NIK Jokowi Bocor, Politikus PKS: Sudah Darurat Tidak Boleh Dibiarkan Dok. Biro Pers Kepresidenan

Sebelumnya, NIK dan sertifikat vaksinasi COVID-19 milik Presiden Jokowi tersebar di media sosial. Bahkan, dari bocornya data vaksinasi itu, diduga mantan Gubernur DKI Jakarta tersebut sudah menerima vaksin COVID-19 dosis ketiga. 

Data yang tersebar di media sosial itu berasal dari akses aplikasi PeduliLindungi. Namun, data tersebut bisa terungkap bukan karena aksi peretasan, melainkan NIK Jokowi sudah tersebar di ruang publik. Warganet lalu memasukan NIK tersebut dan mengetik nama Joko Widodo. 

Hasilnya, data di aplikasi PeduliLindungi menunjukkan Jokowi telah menerima vaksin pada 13 Januari 2021 dan 27 Januari 2021 di Klinik Husada Setia Waspada milik Paspampres. Namun, selain dua sertifikat vaksin, terlihat tanda sertifikat vaksin ketiga. Di aplikasi itu, terdapat tulisan "Sertifikat Belum Tersedia."

Notifikasi ini yang kemudian diributkan oleh warganet. Mereka menduga Jokowi sudah menerima vaksin penguat dosis ketiga, namun sertifikat vaksinnya belum diterima. 

Benarkah Jokowi sudah menerima dosis ketiga vaksin COVID-19? Apalagi sebelumnya di dalam kunjungan kerja di Kalimantan Timur, Jokowi mengaku sedang menanti ketibaan vaksin Pfizer untuk pemberian dosis ketiga. 

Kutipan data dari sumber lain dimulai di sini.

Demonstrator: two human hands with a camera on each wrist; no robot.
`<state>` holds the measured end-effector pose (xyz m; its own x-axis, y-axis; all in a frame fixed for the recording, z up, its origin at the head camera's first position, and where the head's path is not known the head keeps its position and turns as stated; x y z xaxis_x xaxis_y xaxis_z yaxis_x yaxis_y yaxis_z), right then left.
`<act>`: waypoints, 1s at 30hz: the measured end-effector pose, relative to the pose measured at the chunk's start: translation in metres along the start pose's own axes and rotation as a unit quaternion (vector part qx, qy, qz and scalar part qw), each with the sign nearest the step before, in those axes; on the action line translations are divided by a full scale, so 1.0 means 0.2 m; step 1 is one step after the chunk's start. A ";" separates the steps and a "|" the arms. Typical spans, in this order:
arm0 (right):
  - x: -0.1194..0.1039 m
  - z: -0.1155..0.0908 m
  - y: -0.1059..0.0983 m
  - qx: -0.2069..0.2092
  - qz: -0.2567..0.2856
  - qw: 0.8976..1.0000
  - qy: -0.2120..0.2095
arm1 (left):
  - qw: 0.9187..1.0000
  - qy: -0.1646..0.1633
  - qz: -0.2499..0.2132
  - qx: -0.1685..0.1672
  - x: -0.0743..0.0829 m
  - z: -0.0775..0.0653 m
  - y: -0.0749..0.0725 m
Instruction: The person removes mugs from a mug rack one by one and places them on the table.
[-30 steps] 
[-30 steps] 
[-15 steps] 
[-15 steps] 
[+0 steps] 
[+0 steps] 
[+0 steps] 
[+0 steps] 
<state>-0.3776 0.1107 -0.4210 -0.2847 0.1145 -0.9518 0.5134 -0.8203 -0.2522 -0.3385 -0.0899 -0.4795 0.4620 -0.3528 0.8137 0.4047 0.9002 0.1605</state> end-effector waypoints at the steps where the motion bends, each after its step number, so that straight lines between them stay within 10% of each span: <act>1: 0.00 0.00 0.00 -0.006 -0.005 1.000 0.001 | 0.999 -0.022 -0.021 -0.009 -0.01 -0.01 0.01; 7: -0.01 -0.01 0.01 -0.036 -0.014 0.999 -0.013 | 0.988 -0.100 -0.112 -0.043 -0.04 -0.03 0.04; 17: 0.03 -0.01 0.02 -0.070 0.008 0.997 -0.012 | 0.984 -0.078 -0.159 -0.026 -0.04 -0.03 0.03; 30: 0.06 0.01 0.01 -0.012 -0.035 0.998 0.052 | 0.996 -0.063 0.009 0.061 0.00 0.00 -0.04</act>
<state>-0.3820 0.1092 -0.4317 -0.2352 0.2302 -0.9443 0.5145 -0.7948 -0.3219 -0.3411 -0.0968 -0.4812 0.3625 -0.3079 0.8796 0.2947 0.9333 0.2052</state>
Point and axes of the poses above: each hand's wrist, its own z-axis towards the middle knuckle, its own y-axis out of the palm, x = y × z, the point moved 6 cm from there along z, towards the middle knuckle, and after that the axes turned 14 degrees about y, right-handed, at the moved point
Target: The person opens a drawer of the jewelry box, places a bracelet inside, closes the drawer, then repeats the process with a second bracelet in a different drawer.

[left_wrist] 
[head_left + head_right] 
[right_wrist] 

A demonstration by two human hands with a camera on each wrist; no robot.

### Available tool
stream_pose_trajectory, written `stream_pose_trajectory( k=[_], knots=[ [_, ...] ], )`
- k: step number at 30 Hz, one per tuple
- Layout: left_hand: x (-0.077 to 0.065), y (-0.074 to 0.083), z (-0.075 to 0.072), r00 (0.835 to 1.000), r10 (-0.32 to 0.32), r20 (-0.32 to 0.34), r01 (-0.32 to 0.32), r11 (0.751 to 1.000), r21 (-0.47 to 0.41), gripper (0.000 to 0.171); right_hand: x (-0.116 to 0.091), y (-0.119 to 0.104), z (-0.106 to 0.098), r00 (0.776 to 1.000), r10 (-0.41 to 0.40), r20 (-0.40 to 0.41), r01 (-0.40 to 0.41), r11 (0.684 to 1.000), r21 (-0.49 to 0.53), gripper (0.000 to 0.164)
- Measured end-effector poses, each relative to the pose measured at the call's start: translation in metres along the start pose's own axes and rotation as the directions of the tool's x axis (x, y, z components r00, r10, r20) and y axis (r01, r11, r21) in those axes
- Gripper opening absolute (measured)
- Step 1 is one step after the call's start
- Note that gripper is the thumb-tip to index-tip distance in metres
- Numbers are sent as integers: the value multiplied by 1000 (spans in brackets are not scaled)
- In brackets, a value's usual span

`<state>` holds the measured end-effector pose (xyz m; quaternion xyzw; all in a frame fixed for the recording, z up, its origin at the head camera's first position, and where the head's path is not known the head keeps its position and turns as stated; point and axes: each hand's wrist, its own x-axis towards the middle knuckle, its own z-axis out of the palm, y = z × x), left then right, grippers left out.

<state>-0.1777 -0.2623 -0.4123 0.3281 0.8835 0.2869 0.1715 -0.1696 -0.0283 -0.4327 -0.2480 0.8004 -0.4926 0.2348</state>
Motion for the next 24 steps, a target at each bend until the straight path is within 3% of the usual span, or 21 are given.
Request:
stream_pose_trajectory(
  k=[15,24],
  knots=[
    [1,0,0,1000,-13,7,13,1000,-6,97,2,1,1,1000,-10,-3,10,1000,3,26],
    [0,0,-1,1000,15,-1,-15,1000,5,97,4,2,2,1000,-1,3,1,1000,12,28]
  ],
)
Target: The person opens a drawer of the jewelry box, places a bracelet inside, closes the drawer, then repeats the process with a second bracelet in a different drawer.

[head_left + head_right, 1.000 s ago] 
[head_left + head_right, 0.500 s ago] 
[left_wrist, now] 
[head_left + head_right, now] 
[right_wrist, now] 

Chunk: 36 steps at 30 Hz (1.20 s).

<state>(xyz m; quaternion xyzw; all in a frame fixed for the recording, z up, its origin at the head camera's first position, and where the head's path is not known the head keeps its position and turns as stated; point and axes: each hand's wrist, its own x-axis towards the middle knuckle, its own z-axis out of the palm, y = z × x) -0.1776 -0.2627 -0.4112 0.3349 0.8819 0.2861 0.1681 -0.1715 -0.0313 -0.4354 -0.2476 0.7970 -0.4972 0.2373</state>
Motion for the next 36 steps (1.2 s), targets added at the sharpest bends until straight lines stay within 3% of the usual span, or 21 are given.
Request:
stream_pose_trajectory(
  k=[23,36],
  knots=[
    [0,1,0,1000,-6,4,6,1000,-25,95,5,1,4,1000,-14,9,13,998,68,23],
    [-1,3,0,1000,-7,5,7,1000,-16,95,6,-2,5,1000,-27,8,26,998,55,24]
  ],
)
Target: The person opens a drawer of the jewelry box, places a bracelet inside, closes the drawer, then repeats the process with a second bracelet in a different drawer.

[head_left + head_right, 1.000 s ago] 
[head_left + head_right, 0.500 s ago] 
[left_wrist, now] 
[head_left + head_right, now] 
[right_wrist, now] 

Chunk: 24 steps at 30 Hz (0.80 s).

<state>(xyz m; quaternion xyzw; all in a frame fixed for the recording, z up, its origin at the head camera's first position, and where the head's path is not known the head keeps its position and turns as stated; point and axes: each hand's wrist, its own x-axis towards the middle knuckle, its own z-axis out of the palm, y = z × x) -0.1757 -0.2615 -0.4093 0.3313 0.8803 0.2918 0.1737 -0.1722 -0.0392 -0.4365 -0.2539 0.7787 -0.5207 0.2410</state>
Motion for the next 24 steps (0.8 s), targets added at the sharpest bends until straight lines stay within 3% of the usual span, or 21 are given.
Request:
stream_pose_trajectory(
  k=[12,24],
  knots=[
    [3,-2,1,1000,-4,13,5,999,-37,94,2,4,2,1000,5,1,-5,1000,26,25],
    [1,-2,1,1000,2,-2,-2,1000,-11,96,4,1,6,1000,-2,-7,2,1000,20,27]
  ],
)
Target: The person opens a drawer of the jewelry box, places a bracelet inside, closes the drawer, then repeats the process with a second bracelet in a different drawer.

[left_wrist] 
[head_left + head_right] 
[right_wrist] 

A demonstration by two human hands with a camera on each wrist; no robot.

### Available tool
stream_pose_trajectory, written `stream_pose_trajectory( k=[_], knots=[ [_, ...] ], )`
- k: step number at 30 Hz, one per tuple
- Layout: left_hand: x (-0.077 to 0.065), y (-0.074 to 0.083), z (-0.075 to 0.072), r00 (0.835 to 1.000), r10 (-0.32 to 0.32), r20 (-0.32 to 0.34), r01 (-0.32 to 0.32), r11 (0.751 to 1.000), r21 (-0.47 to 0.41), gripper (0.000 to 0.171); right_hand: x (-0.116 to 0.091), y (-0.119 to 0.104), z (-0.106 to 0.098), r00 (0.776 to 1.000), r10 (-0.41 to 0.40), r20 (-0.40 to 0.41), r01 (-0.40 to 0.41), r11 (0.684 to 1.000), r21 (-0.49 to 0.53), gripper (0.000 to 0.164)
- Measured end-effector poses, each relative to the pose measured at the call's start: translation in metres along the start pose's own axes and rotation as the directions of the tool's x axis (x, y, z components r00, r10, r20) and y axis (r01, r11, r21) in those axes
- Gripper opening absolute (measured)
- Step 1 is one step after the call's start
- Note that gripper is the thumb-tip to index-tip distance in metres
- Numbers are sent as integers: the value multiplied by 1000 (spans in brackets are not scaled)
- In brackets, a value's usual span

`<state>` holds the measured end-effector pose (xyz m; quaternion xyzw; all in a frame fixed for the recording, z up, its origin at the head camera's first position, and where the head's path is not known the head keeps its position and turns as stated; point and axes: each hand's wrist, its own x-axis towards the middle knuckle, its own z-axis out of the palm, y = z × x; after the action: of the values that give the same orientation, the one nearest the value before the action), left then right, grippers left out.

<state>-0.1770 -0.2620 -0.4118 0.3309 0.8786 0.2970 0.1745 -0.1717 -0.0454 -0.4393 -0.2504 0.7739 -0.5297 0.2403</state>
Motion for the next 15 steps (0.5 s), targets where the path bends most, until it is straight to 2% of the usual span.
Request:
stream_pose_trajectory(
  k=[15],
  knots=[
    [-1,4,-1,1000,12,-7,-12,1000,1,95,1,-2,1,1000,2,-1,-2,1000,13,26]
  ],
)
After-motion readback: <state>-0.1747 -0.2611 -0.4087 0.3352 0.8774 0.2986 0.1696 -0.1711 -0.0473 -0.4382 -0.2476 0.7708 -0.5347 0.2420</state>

Juru Bicara Presiden, Fadjroel Rachman, dia menepis Jokowi telah menerima vaksin dosis ketiga. "Presiden sudah dua kali divaksinasi dengan Sinovac," kata Fadjroel melalui pesan pendek kepada IDN Times, Jumat (3/9/2021). 

Istana juga menyayangkan data pribadi Presiden malah tersebar di ruang publik. "Kami berharap pihak terkait segera melakukan langkah khusus untuk mencegah kejadian serupa kembali terulang," kata pria yang terpilih menjadi Duta Besar Indonesia untuk Kazakhstan itu. 

Ia juga meminta agar pihak-pihak terkait memberikan perlindungan data milik masyarakat. IDN Times mencoba memasukan data di aplikasi PeduliLindungi menggunakan NIK Jokowi yang telah bocor. Hasilnya, kami tidak bisa masuk untuk mengakses sertifikat vaksin itu. Bahkan, aplikasi menyebut NIK tersebut sudah tidak lagi ditemukan.